# DifferentiableStateSpaceModels

**Warning:** This package is a proof of concept. While the code will remain working with proper use of a Julia manifest, we can't guarantee ongoing support and maintenance, so you should be prepared to modify the source and help maintain it if using this code for projects.

For a more complete example with the code below and Bayesian estimation, see the rbc estimation notebook.

## Development and Benchmarking

See development.md for contributing code and running benchmarks

# Model Class

The model follows Schmitt-Grohe and Uribe (2004) timing convention. The system takes a nonlinear expectational difference equation including all first-order conditions for decisions and the system evolution equations,

$$ \mathbb{E}_{t}\mathcal{H}\left(y',y,x',x;p\right)=0 $$

where $y$ are the control variables, $x$ are the states, and $p$ is a vector of deep parameters of interest.
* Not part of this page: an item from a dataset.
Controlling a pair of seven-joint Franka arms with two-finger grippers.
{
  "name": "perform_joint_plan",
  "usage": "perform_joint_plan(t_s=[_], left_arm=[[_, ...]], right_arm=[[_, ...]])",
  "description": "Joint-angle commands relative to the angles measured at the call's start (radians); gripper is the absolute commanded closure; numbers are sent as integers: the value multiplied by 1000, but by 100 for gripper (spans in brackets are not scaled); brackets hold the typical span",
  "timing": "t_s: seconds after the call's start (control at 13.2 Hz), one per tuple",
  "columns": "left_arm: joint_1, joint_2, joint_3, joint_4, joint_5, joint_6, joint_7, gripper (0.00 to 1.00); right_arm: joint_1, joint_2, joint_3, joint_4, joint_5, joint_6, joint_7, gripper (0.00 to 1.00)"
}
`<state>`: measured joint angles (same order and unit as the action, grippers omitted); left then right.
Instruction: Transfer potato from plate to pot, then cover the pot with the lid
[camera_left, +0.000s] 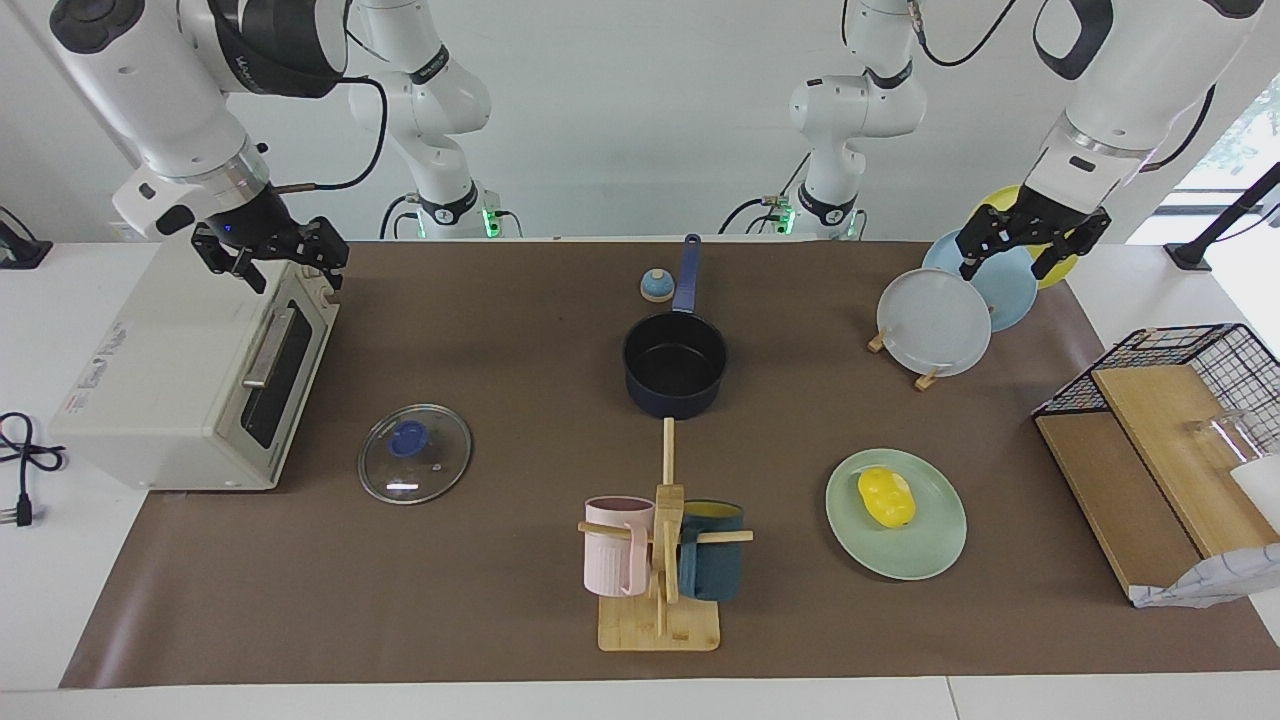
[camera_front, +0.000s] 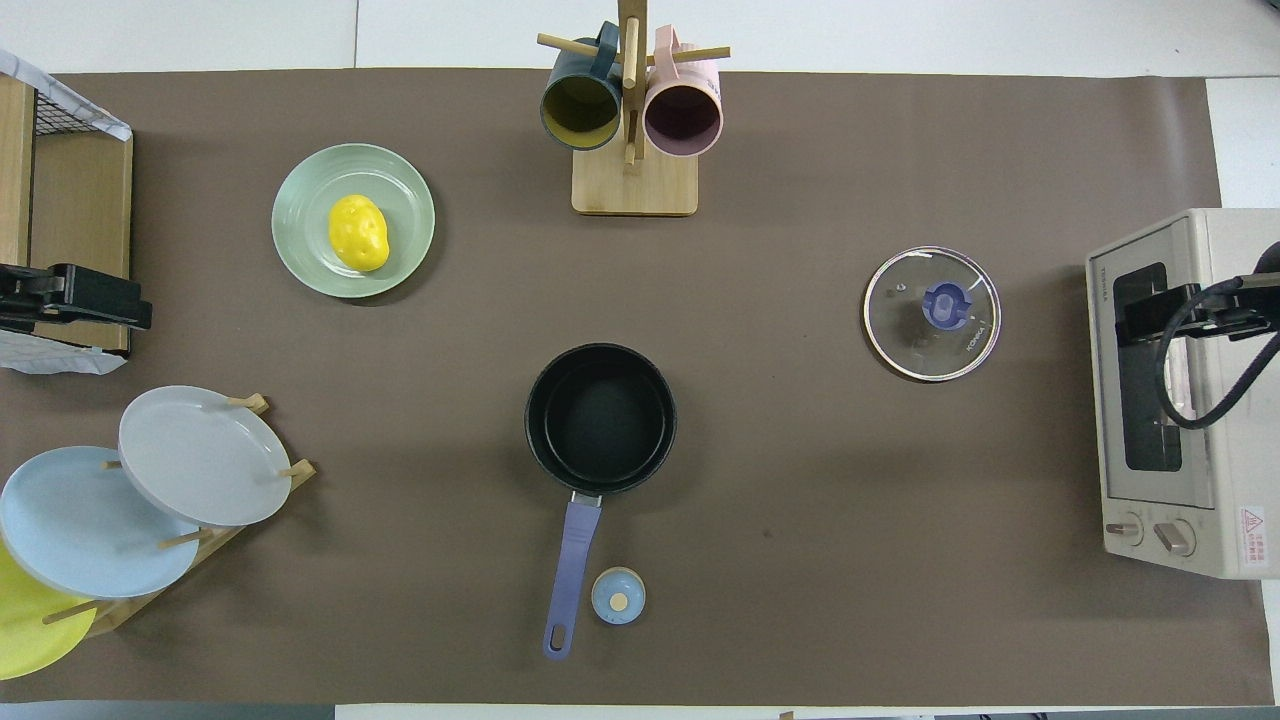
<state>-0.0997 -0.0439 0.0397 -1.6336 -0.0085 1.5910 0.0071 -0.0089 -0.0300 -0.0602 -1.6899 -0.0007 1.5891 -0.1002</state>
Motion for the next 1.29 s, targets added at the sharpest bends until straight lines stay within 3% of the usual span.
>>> perform_joint_plan(t_s=[0.0,0.38,0.68,0.83,1.06,1.21], left_arm=[[-3,-11,5,-12,-4,10,22,0],[-3,-14,5,-23,-7,21,22,0],[-15,-2,3,-36,-8,105,-10,0],[-14,94,5,32,-57,116,-13,0],[-14,365,3,240,-102,122,-27,0],[-29,468,3,274,-102,217,-36,0]], right_arm=[[-14,-8,13,-10,2,6,17,0],[-14,-8,13,-10,2,5,17,0],[-14,-8,13,-10,2,6,17,0],[-14,-8,11,-10,2,6,17,0],[-14,-8,11,-10,4,6,17,0],[-14,-8,11,-10,4,6,17,0]])
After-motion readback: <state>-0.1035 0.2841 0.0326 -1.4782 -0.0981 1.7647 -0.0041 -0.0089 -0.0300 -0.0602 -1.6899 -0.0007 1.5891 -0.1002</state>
Expectations are taken over forward-looking variables and an underlying random process $\epsilon'$.

In addition, we consider an observation equation - which might be noisy, for

$$ z = Q \cdot \begin{bmatrix}y &x\end{bmatrix}^{\top} + \nu $$

where $\nu$ may or may not be normally distributed but $\mathbb{E}(\nu) = 0$ and $\mathbb{V}(\nu) = \Omega(p) \Omega(p)^{\top}$.

Assume that there is a non-stochastic steady state of this problem as $y_{ss}, x_{ss}$.

## Perturbation Solution

Define the deviation from the non-stochastic steady state as $\hat{x} \equiv x - x_{ss}, \hat{y} \equiv y - y_{ss},$ and $\hat{z} \equiv z - z_{ss}$.

The solution finds the first or second order perturbation around that non-stochastic steady state, and yields

$$ x' = h(x; p) + \eta \ \Gamma(p)\ \epsilon' $$

where $\eta$ describes how shocks affect the law of motion and $\mathbb{E}(\epsilon') = 0$. Frequently this would be organized such that $\mathbb{V}(\epsilon)= I$, but that is not required. In addition, it could instead be interpreted as for $x' = h(x; p) + \eta \ \epsilon'$ with $\mathbb{V}(\epsilon') = \Gamma(p) \Gamma(p)^{\top}$.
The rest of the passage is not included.